Data excerpts:

Content starts

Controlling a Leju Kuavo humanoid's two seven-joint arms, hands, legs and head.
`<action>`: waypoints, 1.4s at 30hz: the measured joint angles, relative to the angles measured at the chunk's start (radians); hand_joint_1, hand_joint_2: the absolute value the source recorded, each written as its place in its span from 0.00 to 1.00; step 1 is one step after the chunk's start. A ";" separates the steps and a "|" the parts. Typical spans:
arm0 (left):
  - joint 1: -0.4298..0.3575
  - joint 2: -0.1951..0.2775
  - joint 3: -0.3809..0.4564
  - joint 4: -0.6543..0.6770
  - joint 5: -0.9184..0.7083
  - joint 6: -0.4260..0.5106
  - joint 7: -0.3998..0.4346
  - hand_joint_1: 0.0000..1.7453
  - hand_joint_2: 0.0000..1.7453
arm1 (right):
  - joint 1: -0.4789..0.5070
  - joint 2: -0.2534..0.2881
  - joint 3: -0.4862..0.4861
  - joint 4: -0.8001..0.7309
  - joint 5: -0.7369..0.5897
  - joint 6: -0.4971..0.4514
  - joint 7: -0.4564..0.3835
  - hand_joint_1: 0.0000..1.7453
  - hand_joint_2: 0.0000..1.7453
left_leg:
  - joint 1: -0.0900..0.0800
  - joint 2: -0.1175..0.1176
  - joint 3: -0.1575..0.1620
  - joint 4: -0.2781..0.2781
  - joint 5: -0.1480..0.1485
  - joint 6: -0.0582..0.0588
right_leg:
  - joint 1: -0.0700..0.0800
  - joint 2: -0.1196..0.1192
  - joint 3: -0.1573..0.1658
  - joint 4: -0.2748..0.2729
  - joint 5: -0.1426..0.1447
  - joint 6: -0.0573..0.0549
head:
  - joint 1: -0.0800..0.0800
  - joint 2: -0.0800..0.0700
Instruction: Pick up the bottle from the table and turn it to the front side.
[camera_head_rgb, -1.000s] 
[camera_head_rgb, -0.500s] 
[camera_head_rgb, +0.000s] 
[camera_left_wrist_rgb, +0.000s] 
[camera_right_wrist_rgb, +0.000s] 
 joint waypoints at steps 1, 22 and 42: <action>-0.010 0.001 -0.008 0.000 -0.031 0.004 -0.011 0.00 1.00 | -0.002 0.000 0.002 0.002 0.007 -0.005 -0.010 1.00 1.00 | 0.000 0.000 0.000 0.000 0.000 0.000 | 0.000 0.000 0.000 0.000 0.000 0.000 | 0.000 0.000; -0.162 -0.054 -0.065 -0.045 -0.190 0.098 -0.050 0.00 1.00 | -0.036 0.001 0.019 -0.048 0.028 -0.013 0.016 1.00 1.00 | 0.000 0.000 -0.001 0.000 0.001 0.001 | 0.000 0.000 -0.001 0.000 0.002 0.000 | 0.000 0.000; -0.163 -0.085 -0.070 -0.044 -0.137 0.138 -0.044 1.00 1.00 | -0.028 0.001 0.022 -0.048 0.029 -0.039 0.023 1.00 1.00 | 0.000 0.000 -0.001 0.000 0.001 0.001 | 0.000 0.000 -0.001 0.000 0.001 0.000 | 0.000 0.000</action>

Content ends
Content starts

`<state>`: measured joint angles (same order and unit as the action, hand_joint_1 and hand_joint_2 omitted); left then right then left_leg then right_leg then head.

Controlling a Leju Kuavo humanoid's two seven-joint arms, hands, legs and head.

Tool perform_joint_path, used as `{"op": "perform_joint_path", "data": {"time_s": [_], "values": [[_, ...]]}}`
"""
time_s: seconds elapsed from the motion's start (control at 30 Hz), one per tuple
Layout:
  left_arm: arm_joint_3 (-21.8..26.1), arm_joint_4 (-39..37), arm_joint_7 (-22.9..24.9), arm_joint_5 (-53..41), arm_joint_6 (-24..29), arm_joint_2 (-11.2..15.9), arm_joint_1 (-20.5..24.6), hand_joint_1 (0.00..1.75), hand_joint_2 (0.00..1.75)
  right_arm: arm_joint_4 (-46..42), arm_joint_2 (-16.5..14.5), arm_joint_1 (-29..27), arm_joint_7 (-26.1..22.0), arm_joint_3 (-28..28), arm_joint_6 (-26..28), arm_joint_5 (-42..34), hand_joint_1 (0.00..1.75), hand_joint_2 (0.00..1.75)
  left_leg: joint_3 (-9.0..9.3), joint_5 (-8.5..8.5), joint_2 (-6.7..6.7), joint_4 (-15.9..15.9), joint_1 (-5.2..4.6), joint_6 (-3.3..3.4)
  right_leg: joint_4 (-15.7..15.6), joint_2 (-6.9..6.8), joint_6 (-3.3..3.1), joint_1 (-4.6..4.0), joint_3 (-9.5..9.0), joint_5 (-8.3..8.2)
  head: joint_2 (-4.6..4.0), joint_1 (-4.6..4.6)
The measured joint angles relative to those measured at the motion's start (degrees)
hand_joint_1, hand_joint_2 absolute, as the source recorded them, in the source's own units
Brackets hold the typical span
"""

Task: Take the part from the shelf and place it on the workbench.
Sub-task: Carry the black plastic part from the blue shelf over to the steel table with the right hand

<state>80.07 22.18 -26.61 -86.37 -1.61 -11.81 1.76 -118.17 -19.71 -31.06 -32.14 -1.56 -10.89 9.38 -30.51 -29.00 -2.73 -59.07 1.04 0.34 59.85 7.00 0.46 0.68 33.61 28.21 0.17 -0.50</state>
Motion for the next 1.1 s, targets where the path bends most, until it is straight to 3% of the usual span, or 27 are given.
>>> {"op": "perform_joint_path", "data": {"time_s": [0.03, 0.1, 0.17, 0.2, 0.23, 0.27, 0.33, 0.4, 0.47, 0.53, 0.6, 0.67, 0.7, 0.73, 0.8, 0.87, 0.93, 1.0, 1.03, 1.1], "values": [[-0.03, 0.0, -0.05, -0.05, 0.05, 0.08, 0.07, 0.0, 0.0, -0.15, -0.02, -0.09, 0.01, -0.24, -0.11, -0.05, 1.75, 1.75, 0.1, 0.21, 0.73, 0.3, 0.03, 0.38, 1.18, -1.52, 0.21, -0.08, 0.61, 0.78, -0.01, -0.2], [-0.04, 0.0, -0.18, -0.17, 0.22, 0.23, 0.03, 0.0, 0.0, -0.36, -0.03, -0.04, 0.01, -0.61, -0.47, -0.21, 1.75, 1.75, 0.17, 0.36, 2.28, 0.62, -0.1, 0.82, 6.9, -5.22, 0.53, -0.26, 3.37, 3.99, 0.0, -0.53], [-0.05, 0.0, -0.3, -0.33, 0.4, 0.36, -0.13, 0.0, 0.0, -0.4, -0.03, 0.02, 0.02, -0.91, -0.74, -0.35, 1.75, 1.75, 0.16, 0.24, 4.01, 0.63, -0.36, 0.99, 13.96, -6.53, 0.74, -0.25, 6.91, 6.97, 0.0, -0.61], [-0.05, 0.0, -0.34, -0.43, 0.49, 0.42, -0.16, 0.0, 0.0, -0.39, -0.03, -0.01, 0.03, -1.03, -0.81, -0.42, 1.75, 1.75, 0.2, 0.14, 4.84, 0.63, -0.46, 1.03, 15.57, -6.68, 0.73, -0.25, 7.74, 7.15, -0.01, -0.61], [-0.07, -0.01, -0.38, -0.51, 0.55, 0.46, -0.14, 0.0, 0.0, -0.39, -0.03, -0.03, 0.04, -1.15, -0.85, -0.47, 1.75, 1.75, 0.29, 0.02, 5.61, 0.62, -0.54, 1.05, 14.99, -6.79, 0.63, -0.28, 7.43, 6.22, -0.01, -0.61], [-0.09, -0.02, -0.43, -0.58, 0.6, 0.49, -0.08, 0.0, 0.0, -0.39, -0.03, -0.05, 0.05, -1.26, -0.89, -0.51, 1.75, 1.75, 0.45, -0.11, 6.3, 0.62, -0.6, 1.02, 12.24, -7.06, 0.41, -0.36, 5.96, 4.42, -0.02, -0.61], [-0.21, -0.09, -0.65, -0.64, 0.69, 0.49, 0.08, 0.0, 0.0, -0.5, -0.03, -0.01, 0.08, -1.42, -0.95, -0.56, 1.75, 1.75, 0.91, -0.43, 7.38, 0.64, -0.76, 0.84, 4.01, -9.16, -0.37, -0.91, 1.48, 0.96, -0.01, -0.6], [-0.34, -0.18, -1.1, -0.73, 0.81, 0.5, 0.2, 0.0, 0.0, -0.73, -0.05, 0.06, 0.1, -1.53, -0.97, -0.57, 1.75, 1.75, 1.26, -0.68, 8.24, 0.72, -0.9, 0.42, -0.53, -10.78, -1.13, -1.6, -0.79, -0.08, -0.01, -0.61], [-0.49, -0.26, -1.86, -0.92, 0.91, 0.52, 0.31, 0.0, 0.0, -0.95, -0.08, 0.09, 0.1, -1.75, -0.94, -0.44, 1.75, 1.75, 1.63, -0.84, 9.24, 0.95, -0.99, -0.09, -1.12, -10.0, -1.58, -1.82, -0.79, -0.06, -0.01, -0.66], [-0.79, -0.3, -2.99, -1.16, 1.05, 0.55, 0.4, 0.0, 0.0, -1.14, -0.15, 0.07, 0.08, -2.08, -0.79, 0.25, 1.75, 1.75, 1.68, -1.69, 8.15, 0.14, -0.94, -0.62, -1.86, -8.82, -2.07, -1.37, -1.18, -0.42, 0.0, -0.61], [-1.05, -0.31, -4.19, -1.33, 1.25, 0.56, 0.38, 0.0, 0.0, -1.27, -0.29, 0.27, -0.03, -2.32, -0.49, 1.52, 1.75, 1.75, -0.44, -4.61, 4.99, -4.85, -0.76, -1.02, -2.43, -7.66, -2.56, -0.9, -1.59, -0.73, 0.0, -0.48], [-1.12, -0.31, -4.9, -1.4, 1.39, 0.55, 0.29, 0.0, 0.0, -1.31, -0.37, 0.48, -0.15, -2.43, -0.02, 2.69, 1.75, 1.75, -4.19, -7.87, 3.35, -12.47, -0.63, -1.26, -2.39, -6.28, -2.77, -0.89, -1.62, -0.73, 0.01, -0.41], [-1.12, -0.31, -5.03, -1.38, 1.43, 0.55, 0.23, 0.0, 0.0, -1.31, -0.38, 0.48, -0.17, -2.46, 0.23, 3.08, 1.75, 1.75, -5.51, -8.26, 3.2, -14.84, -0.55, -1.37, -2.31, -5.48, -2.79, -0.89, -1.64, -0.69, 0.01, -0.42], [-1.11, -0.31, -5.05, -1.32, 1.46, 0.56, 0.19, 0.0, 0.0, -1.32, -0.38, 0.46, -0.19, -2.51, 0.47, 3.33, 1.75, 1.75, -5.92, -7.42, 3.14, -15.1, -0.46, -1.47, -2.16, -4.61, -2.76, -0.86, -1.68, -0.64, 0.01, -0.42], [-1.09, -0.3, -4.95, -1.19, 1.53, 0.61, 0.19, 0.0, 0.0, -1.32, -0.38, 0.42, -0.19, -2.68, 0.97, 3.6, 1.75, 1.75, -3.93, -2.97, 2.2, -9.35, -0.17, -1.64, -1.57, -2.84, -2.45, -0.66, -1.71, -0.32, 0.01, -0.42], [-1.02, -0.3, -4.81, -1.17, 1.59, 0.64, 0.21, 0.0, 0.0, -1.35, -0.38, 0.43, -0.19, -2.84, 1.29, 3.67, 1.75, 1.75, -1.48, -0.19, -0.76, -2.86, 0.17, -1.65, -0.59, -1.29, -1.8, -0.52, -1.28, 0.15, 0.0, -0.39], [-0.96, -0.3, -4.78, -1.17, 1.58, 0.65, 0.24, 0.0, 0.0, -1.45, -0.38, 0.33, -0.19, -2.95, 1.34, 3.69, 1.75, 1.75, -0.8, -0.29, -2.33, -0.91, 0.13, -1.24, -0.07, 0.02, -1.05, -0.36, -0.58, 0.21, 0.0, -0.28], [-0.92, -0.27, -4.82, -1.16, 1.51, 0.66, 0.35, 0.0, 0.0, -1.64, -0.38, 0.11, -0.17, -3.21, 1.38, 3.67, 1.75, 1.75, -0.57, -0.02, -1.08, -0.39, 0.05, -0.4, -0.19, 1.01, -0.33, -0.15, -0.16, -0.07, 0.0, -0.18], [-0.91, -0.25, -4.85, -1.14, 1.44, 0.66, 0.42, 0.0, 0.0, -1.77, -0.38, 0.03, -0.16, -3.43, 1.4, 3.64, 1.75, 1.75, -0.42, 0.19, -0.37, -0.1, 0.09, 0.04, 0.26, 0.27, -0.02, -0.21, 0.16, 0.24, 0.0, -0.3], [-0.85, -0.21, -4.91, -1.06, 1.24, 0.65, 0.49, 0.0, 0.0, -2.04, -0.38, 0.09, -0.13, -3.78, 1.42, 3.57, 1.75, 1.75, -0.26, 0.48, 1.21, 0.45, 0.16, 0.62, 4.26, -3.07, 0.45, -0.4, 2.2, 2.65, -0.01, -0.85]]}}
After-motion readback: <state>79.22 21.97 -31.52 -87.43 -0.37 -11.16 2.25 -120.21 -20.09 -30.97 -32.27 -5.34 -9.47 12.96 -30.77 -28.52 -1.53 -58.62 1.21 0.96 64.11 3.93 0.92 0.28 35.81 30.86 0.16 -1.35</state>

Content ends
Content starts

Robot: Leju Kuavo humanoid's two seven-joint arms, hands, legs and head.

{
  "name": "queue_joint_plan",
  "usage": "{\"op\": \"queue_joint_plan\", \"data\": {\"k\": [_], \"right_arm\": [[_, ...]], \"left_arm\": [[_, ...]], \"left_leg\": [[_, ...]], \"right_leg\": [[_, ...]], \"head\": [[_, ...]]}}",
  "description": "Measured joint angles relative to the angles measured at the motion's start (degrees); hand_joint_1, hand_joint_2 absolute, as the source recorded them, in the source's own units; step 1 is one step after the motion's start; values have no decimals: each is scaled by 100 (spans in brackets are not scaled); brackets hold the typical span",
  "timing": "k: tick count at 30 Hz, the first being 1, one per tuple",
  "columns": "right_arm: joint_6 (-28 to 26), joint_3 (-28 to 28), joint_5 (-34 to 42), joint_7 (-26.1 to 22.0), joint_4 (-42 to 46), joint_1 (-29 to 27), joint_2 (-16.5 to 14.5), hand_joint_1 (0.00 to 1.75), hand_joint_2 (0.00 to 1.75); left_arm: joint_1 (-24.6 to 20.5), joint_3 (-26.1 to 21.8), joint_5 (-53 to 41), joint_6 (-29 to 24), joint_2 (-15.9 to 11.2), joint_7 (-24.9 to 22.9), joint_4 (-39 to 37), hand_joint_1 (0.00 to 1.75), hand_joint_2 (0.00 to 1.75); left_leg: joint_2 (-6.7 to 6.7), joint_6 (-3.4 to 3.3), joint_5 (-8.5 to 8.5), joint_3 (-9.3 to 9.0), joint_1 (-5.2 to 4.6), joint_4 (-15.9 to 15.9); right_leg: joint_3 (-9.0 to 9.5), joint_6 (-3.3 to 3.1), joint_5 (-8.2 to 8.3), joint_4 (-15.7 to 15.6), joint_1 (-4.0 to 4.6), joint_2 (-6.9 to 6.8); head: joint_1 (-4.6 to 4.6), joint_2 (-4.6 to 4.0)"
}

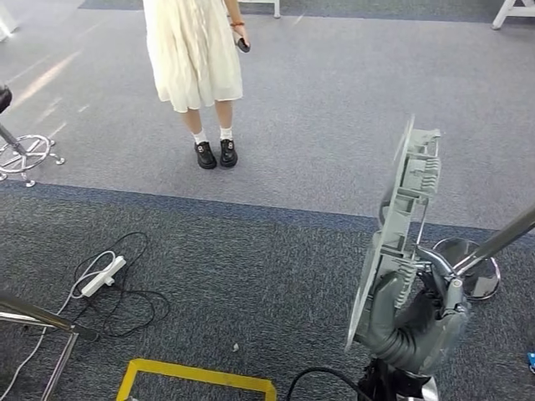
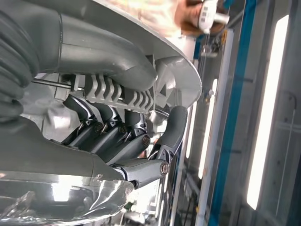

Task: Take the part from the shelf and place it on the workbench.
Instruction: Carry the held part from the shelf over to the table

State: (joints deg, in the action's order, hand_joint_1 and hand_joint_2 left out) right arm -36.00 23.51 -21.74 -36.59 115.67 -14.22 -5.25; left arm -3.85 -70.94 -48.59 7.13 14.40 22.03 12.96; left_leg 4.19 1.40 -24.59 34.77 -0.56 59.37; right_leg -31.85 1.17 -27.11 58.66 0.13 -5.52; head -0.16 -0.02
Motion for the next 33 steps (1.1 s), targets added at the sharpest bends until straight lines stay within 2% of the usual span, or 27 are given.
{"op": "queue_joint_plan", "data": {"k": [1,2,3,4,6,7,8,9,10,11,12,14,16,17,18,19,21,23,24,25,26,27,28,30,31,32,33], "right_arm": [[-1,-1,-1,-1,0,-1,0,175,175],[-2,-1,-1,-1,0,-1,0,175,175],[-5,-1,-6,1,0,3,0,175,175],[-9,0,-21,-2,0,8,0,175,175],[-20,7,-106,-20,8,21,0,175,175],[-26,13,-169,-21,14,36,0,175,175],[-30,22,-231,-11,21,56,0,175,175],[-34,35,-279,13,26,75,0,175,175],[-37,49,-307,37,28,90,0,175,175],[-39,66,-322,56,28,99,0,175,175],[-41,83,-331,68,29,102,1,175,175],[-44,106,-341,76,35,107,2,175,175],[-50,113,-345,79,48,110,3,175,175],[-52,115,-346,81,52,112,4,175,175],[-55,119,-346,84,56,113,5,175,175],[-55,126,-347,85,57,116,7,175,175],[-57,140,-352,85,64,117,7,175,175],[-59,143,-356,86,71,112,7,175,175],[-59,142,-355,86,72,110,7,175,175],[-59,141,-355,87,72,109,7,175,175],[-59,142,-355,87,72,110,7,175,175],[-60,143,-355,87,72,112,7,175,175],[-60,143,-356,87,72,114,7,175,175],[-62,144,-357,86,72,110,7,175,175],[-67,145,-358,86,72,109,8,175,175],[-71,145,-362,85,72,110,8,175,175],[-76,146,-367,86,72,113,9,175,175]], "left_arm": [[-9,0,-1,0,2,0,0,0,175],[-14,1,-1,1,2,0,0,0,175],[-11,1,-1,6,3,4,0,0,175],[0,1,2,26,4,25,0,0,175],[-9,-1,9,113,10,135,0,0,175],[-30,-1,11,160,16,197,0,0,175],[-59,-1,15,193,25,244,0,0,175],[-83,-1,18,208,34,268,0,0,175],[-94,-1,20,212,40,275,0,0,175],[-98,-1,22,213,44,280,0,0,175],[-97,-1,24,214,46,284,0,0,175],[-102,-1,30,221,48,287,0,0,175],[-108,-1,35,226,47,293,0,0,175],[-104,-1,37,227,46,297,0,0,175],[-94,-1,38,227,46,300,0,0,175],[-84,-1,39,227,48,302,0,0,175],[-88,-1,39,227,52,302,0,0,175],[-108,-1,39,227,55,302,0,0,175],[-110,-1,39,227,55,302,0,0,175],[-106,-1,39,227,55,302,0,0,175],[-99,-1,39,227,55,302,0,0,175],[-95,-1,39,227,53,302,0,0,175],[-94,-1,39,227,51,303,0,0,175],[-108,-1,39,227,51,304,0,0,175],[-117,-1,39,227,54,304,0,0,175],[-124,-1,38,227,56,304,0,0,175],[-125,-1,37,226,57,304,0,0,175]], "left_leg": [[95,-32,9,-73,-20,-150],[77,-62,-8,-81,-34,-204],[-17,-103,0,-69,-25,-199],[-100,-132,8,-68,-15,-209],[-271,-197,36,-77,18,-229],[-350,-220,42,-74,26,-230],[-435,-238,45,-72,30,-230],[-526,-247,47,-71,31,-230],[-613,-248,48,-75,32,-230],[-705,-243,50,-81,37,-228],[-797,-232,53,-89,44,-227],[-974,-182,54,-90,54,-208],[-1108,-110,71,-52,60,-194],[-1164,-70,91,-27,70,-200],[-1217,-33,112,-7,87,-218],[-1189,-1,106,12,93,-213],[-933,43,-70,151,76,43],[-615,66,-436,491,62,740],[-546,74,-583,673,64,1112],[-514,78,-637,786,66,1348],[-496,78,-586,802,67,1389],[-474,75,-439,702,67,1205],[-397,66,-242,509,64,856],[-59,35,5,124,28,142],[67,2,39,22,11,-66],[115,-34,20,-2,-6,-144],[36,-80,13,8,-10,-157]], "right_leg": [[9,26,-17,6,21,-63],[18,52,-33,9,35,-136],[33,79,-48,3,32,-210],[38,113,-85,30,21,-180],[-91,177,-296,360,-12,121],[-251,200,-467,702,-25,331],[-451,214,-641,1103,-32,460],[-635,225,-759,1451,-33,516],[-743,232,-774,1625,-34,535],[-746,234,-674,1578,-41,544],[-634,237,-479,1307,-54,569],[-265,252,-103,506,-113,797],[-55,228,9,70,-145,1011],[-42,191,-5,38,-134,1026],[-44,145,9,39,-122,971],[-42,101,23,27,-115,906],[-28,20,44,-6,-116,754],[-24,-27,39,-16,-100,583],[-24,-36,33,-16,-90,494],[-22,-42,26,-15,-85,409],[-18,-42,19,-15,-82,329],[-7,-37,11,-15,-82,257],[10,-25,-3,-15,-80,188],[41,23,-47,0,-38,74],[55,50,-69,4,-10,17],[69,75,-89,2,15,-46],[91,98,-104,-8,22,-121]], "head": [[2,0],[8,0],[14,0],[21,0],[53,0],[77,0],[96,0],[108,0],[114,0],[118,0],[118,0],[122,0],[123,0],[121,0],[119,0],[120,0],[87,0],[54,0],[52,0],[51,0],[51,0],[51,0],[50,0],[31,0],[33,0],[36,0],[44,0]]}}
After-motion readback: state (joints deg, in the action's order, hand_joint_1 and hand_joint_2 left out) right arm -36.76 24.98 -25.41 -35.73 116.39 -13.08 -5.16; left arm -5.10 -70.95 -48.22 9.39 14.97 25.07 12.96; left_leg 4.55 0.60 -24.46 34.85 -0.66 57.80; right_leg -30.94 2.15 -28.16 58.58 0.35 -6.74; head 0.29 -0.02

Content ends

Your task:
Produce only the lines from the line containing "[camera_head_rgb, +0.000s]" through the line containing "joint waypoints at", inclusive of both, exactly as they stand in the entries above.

Result below:
[camera_head_rgb, +0.000s] 
[camera_left_wrist_rgb, +0.000s] 
[camera_right_wrist_rgb, +0.000s] 
 joint waypoints at steps 1, 22 and 42: <action>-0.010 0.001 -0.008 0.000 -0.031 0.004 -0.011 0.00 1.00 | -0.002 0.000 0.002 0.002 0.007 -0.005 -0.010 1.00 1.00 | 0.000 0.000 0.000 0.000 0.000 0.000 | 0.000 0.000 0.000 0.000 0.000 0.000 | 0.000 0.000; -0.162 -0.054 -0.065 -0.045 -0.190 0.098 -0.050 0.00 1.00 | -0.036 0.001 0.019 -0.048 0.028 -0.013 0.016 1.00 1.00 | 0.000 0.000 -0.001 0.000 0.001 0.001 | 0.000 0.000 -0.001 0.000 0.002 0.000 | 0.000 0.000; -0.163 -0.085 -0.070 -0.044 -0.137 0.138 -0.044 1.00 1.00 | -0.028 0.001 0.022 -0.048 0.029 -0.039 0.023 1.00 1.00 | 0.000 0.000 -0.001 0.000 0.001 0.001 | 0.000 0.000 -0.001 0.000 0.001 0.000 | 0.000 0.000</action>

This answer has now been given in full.